**Your goal**
Please restate the data below word for word, omitting all images.
+===+
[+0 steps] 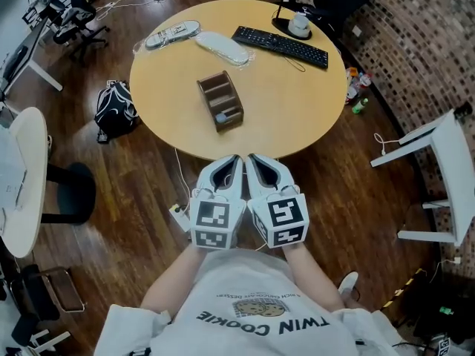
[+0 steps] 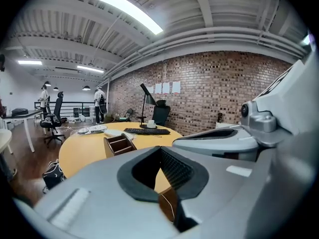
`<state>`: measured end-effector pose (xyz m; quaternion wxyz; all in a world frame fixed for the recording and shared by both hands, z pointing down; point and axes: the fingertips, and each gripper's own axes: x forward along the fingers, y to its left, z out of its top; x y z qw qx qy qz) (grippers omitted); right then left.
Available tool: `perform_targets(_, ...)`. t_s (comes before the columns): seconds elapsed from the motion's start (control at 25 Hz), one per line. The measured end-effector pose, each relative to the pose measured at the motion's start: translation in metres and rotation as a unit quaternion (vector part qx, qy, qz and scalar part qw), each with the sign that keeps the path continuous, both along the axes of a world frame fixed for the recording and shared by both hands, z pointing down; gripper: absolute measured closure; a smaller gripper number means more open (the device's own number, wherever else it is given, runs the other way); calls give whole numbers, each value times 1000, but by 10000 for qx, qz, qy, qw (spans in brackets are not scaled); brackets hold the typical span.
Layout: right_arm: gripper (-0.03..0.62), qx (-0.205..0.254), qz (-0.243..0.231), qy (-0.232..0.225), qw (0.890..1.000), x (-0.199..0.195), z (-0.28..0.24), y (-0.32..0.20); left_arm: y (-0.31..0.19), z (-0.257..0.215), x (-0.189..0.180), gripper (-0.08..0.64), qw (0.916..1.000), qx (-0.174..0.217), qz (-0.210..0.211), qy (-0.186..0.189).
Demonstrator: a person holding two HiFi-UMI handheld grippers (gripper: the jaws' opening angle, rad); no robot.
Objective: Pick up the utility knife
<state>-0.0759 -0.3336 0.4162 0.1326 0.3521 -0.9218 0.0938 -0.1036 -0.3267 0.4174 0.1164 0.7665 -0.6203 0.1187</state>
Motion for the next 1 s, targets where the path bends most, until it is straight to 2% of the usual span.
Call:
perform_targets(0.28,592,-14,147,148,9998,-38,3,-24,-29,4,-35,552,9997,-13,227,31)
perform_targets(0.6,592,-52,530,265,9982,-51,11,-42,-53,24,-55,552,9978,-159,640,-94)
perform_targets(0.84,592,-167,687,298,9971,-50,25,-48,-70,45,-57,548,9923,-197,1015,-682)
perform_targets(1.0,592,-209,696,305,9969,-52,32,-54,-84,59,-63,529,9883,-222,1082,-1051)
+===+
**Result of this task**
[+0 steps] 
[+0 steps] 
`<state>`: measured end-effector pose (xyz m; quaternion wxyz; all in a world frame fixed for the recording and shared by both hands, z pointing down; point and axes: the fingertips, and each gripper's own axes: x forward along the fingers, y to its left, z out of its top; x y z qw qx qy qz) (grippers omitted); right then left.
Available tool: `perform_targets(_, ...)`. t_s (comes before the columns): seconds elapsed from the motion's start (control at 25 Hz), one per line. The measured end-effector pose, each relative to the pose measured at the motion's start: translation in metres and rotation as a unit quaternion (vector part qx, qy, qz and scalar part qw), each with the sign that keeps the path continuous, both along the axes of a world frame fixed for the recording and shared by both hands, z pointing down; gripper: absolute measured closure; a smaller gripper number means more open (the device's own number, wherever else it is given, runs the other way); calls give whole numbers, each value times 1000, but by 10000 for qx, qz, qy, qw (spans in brackets are not scaled); brackets hold the typical span.
Layout: right_arm: gripper (-0.03..0.62), qx (-0.205..0.254), qz (-0.243..0.231), qy (-0.232..0.225), qw (0.890..1.000), x (-0.199..0.195), z (-0.28..0.24), y (-0.32..0.20); left_arm: y (-0.31..0.19), z (-0.257..0.215), x (-0.189..0.180), gripper (-0.08..0.64), qw (0.916..1.000), qx (-0.174..0.217), qz (-0.210..0.211), qy (-0.186..0.189).
Demonstrator: a person holding two HiFi-UMI handheld grippers (gripper: the jaws' opening angle, rad); no robot.
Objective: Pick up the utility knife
<state>-0.0759 -0.3336 0.4162 0.1326 0.3521 -0.9218 0.0938 -0.1036 -0.3267 0.4174 0.1164 0.7665 -0.6203 0.1187</state>
Motion for the next 1 s, targets where the path bends most, until it is straight to 2% of the usual span.
Call:
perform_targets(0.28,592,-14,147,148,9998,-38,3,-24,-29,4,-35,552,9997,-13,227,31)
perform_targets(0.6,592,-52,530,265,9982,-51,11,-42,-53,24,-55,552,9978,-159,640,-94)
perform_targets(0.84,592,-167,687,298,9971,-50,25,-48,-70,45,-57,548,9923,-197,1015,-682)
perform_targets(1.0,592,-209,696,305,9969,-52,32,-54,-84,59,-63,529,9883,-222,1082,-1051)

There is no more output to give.